This is the mail archive of the gcc@gcc.gnu.org mailing list for the GCC project.


Index Nav: [Date Index] [Subject Index] [Author Index] [Thread Index]
Message Nav: [Date Prev] [Date Next] [Thread Prev] [Thread Next]
Other format: [Raw text]

Re: I'm sorry, but this is unacceptable (union members and ctors)




If all you need is one memeber that has constructors / destructors, and
all other members are PODs that provide an alternate view of the contents,
then I think that would make a logical extension of the transparent union
extension.  A transparent union as passed to functions in the same manner as
its first member.  You could define that a tranparent union is allowed
to have as its first member a class with constructors and/or destructors,
and that these constructors / destructors are then the constructors /
destructors of the union.

Caveat: If the union is larger or more alingned than its first member,
the argument passing semantics don't make sense.  This is documented in
extend.texi:
  Second, the argument is passed to the function using the calling
  conventions of the first member of the transparent union, not the calling
  conventions of the union itself.  All members of the union must have the
  same machine representation; this is necessary for this argument passing
  to work properly.

There is also a syntax example for __attribute__ ((__transparent_union__))
in
extend.texi.  
Inside the compiler, you can check if union is a transparent union using the
TYPE_TRANSPARENT_UNION macro.

If the initial union member can be an anonymous struct, and rather than
expecting further members to be "POD" instead their ctors/dtors are simply
ignored, then that would work for anything I can come up with.



> 
> Try contrib/gcc_update --touch after the checkout.
> 
> 

This suggestion made some ground.
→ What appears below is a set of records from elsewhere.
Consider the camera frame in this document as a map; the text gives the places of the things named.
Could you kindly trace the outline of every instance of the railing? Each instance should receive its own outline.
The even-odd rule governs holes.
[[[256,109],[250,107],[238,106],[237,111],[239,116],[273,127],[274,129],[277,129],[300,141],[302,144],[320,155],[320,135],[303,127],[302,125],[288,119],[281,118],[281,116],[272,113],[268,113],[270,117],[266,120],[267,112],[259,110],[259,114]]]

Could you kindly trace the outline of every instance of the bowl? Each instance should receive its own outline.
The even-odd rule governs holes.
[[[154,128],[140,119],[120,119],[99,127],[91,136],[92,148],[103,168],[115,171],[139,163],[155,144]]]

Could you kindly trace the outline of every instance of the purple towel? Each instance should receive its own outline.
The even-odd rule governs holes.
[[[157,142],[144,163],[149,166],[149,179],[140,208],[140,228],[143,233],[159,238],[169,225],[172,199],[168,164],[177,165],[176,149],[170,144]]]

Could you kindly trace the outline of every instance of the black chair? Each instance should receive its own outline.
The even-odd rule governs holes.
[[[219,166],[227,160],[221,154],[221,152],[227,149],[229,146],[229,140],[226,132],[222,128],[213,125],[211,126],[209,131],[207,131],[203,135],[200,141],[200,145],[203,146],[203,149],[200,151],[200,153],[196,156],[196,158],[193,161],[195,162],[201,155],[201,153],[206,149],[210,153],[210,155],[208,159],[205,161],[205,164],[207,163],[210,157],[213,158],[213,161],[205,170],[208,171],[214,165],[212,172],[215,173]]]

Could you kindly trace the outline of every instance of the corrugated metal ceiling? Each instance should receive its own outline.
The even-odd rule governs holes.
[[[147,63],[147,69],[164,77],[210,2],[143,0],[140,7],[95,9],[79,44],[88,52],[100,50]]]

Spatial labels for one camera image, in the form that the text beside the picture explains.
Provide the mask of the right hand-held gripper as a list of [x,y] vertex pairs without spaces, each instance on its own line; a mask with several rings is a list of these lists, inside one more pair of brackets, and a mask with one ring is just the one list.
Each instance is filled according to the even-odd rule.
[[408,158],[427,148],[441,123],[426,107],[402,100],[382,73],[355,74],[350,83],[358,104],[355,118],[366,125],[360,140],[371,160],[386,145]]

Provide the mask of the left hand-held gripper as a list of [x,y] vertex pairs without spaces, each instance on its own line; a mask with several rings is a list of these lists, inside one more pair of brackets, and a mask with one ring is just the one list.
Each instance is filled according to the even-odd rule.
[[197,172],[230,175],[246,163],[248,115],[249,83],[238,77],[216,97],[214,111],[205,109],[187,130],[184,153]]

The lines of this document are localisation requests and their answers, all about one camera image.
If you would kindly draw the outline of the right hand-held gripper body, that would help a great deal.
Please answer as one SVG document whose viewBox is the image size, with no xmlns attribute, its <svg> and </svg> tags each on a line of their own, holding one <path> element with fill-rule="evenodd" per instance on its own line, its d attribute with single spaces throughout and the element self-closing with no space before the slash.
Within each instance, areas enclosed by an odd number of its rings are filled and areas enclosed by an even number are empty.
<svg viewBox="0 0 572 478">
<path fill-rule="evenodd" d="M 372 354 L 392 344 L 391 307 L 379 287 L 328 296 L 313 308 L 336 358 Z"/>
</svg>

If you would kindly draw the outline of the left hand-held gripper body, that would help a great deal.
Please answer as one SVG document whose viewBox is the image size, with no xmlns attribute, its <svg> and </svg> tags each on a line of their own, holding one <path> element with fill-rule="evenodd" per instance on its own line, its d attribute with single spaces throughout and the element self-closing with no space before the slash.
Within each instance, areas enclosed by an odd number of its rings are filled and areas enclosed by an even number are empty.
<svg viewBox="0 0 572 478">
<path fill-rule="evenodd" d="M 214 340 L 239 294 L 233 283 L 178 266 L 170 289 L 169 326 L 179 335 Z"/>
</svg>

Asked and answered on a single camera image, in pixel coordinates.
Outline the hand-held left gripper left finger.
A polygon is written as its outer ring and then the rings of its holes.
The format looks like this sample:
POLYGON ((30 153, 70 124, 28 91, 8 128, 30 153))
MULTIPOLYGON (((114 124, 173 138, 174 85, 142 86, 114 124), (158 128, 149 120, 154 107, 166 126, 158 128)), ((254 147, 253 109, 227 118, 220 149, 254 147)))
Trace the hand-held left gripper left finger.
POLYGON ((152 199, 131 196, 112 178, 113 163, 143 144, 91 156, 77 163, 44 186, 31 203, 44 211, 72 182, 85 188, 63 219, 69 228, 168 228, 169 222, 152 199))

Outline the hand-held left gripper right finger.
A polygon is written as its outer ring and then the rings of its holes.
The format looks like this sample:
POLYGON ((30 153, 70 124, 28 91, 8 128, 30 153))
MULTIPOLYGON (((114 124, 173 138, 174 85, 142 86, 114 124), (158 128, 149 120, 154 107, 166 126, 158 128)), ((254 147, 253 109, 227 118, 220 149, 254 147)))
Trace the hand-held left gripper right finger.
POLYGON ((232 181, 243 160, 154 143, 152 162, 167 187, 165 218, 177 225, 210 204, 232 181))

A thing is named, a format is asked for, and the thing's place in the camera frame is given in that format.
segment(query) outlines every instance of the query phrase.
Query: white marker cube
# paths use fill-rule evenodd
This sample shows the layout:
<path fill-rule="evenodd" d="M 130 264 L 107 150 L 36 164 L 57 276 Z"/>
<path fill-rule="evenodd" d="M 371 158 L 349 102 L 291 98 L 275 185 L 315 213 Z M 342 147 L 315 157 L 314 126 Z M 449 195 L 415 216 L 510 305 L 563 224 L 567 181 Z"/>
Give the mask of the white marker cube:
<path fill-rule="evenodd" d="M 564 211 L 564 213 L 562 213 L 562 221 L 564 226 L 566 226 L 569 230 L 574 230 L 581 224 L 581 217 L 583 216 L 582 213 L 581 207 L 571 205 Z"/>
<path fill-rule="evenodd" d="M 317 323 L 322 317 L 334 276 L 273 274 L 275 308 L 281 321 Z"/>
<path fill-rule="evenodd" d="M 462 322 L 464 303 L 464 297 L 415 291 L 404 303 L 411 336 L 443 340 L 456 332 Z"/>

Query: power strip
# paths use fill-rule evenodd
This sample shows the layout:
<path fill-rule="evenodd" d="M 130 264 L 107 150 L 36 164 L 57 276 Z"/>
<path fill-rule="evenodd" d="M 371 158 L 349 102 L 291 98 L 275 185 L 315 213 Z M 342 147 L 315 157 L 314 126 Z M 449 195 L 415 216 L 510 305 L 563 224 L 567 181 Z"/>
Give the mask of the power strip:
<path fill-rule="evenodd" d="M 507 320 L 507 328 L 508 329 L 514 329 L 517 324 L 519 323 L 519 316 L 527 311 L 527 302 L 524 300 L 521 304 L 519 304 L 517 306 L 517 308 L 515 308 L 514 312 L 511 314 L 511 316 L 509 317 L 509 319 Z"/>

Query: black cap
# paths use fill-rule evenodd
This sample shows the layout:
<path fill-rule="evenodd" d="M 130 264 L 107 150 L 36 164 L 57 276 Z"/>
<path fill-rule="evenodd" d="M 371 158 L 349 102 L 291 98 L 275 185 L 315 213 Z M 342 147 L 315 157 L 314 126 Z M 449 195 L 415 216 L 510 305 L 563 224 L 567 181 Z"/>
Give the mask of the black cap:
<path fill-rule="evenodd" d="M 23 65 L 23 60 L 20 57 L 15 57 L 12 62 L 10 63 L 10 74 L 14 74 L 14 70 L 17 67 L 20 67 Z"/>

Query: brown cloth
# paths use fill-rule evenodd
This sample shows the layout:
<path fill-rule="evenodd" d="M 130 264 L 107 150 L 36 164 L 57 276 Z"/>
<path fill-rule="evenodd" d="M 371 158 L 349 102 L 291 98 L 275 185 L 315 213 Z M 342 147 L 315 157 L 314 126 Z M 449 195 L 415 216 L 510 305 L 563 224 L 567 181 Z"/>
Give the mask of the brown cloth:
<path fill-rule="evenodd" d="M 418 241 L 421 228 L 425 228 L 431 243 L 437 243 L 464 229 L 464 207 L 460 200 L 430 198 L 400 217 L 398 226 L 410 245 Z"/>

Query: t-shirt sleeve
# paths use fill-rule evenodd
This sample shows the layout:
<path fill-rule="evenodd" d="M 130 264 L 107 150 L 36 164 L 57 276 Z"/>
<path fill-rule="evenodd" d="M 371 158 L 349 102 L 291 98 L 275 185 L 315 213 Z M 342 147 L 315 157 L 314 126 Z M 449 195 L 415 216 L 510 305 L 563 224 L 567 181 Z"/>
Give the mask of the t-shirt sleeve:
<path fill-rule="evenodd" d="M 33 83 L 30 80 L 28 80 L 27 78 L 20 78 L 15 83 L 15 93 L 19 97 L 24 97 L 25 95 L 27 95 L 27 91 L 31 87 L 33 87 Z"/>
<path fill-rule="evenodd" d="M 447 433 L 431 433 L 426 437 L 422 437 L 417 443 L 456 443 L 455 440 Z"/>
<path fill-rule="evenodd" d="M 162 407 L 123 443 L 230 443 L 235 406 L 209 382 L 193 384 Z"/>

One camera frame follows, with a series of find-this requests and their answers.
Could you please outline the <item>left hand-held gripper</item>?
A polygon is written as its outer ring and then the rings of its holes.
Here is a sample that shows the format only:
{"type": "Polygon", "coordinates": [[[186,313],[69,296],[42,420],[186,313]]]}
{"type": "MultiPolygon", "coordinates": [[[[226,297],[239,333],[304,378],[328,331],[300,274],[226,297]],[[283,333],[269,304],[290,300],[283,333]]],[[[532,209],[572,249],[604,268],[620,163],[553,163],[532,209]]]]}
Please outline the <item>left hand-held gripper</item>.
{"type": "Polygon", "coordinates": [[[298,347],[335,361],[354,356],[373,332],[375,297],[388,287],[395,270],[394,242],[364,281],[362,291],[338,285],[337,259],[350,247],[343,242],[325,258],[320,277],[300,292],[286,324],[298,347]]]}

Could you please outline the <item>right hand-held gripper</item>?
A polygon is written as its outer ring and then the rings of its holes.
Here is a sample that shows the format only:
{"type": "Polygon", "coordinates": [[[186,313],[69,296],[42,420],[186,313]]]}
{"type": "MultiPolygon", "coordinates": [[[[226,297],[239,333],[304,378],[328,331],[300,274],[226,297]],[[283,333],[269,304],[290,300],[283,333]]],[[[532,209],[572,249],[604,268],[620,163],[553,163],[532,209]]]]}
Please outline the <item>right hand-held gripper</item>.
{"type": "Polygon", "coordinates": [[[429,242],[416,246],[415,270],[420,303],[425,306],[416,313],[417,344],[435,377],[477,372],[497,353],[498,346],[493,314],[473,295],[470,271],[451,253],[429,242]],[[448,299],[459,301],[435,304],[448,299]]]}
But I just can't get a build to complete.
The newest checkout / release aren't compatible with my C libraries it
seems, and I'm not sure its safe dependency wise to just replace the C
libraries. So I rewound my subversion checkout to the same branch as is in
my debian distribution repository. That build gave up when it couldn't find
a directory called config/i386 I think it was. So I downloaded the same
major release as my distro just now (4.0.0) and this one is trying to access
the gcc/include directory with "../include" from "build*/liberty" which
obviously should be "../../include", so it gives up. I just can't win.


-- 
View this message in context: http://www.nabble.com/I%27m-sorry%2C-but-this-is-unacceptable-%28union-members-and-ctors%29-tf3930964.html#a11184663
Sent from the gcc - Dev mailing list archive at Nabble.com.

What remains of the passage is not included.